> **PROBLEM DETAILS**: What you return should be the lines from the one with "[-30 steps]" through the one with "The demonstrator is" in the data below, reproduced exactly with both ends, and no pictures at all.

> **Dataset records**:
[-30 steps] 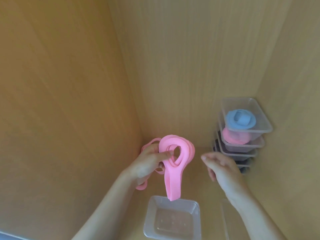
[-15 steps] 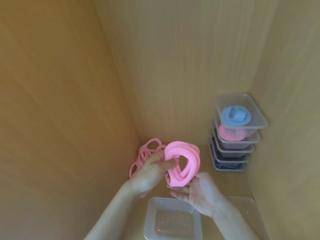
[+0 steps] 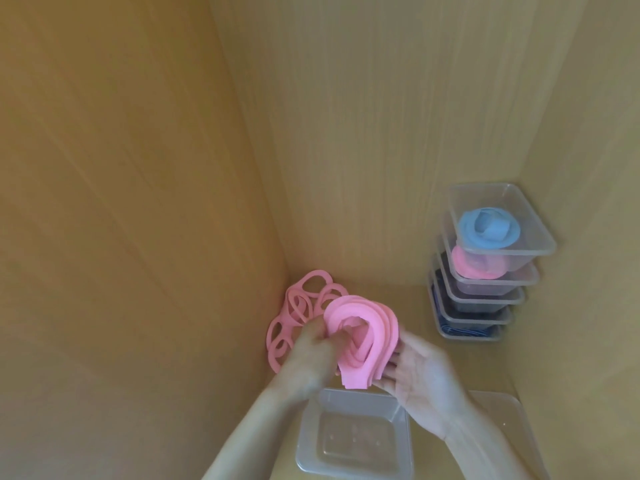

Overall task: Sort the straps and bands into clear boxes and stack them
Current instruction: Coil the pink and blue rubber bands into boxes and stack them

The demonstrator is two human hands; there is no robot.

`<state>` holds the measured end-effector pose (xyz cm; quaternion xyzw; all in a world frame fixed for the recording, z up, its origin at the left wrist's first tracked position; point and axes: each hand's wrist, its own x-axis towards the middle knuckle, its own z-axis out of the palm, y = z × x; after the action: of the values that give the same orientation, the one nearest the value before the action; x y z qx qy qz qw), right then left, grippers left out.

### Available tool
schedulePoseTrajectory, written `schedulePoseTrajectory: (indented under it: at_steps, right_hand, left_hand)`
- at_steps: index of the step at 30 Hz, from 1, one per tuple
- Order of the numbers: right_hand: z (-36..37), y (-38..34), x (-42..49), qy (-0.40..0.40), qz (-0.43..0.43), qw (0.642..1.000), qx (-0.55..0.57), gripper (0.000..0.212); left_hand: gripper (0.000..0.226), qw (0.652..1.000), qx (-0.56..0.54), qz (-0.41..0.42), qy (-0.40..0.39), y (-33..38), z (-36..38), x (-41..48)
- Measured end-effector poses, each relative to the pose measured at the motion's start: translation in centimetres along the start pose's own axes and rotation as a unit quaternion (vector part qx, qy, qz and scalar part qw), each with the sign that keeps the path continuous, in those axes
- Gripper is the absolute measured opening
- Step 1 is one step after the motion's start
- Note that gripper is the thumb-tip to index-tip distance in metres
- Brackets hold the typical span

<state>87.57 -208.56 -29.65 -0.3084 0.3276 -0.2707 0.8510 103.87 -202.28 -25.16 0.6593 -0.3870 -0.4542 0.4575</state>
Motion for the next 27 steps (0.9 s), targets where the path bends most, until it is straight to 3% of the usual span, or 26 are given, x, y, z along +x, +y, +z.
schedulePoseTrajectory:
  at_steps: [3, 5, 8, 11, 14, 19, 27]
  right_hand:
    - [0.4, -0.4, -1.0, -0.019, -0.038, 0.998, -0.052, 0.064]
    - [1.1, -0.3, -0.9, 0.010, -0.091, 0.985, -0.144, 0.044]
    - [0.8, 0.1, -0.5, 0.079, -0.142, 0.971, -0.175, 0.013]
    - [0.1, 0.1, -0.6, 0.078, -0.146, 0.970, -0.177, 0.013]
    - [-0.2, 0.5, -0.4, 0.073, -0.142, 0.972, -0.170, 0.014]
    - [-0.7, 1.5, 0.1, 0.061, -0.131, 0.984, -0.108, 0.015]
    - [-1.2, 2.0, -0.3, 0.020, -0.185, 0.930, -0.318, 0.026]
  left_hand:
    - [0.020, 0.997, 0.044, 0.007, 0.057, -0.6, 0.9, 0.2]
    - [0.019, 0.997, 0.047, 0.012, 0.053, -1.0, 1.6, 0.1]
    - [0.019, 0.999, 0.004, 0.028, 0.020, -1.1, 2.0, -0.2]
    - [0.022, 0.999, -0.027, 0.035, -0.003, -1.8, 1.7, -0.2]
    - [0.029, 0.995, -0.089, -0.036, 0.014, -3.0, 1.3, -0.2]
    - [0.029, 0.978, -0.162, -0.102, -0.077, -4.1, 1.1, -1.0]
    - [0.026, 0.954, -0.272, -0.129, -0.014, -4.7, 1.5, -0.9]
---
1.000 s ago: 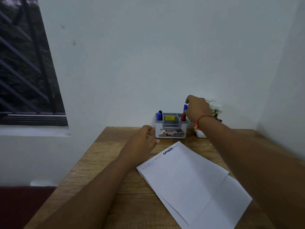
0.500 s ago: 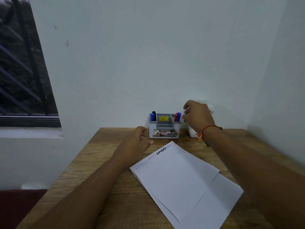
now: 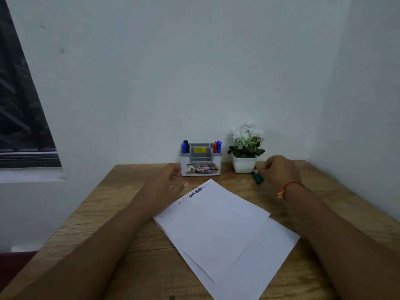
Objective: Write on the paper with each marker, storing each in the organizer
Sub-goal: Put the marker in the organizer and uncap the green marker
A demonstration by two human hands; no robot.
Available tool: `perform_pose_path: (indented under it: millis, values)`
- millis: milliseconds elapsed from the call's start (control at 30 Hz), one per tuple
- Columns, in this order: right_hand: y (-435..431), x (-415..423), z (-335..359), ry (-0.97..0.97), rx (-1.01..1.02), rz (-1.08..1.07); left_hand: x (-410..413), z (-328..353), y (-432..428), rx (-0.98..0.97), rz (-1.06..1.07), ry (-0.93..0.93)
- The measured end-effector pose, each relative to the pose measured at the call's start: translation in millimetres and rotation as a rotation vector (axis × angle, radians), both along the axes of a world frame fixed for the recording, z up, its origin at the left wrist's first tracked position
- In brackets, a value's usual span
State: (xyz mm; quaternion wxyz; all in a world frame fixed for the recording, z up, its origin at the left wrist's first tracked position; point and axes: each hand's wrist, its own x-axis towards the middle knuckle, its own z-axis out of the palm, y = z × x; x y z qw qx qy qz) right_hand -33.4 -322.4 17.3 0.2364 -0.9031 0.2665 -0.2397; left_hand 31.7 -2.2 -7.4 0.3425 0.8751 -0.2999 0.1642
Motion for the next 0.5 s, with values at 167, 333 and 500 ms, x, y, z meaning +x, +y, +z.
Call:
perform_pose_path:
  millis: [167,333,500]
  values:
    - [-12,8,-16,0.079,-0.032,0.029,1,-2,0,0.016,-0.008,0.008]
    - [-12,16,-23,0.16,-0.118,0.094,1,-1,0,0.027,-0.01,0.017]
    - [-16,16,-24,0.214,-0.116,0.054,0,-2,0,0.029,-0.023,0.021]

> **FINISHED TASK**:
[-30 steps] 
[-15 steps] 
[+0 steps] 

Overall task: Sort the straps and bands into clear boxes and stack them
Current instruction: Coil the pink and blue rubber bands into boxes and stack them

The demonstrator is two human hands; there is no robot.

The response to this exercise is finished.